**About this task**.
Scan the data below and pick out the lines containing the word "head".

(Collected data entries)
☆ ☆ ☆

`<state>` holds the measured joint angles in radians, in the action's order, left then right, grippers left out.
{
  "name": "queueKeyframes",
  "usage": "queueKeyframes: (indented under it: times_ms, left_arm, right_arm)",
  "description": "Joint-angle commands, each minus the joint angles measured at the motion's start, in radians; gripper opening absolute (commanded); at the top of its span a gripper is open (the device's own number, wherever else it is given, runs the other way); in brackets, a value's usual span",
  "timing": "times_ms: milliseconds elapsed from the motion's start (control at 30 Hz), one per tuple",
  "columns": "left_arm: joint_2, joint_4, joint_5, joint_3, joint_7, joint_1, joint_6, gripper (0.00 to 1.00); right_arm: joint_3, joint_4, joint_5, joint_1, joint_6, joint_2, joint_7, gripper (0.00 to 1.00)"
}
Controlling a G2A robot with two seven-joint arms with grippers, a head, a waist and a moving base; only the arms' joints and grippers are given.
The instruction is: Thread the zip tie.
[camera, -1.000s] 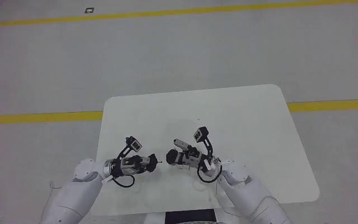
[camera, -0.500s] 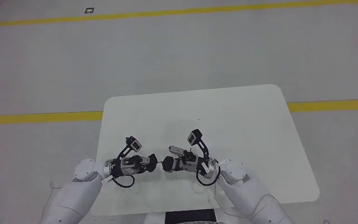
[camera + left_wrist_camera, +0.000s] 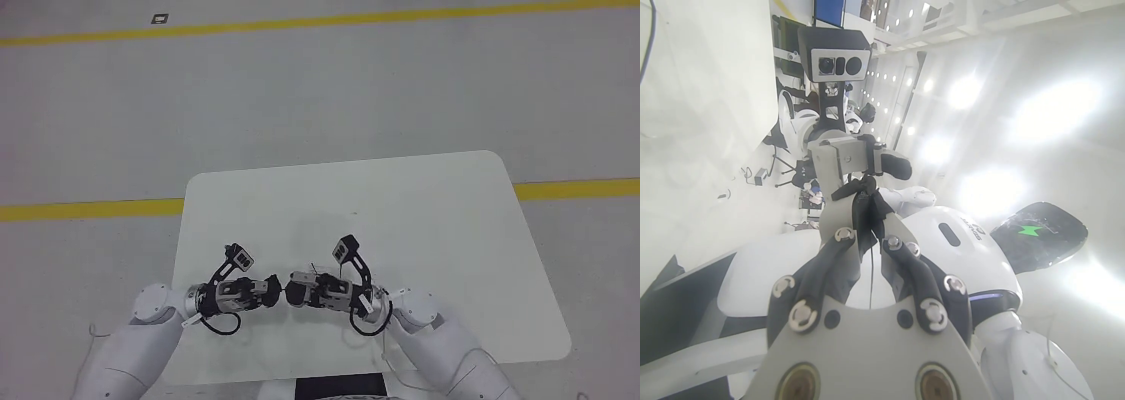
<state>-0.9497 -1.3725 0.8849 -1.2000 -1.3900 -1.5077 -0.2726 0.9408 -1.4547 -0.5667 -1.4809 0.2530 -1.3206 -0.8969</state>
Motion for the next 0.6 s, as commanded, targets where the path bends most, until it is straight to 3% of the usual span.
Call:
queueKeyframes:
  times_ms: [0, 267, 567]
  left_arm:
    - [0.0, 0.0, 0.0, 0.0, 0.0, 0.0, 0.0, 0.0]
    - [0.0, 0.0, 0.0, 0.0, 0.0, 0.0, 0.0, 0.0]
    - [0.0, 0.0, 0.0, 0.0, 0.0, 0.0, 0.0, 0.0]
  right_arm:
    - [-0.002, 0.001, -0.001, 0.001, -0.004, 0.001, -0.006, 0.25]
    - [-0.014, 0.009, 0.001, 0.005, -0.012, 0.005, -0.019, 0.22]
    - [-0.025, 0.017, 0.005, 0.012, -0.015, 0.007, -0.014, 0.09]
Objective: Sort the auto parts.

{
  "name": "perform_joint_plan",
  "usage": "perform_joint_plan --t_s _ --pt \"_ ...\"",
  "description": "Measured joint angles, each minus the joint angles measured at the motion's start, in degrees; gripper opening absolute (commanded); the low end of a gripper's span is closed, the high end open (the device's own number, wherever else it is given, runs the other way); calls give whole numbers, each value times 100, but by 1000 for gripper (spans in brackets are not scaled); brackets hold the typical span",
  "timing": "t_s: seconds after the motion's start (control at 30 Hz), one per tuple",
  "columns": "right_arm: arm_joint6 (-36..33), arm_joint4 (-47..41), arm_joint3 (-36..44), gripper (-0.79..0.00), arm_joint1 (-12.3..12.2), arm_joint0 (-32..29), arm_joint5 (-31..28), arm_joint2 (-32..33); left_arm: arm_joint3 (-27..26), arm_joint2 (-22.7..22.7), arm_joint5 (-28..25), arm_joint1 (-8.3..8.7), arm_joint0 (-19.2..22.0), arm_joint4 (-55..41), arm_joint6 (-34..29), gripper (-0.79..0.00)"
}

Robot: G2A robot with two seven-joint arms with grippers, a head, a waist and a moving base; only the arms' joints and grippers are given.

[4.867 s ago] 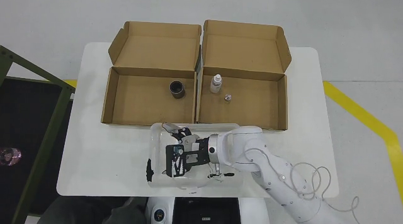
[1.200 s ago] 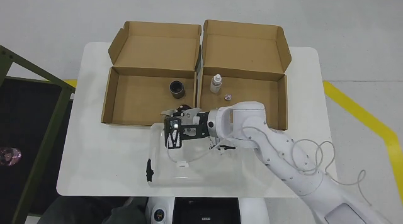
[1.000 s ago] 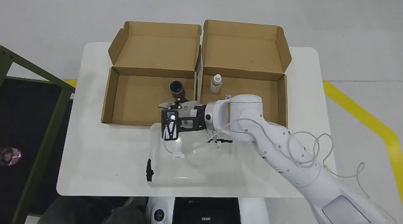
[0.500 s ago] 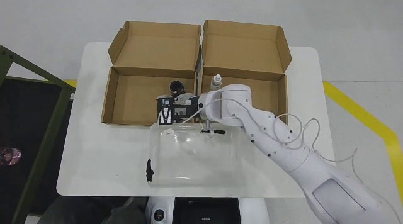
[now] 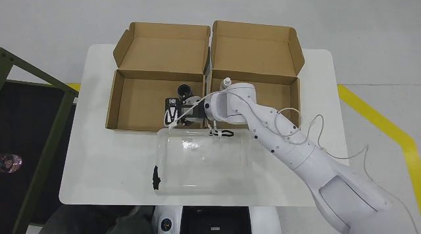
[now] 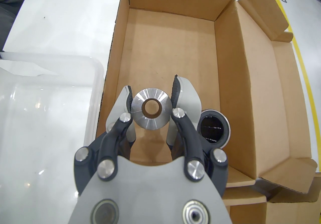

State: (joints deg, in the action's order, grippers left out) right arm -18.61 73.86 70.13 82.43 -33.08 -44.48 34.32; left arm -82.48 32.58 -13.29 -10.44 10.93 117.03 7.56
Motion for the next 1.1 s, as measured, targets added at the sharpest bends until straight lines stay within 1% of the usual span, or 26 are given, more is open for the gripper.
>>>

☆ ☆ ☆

**Output of the task**.
Controlling a G2A robot with two seven-joint arms with grippers, a head, a waist and a moving base; only the arms' joints and grippers are given.
Robot: G2A robot with two seven-joint arms with grippers, a head, a waist and a moving base; only the arms' joints and grippers are given.

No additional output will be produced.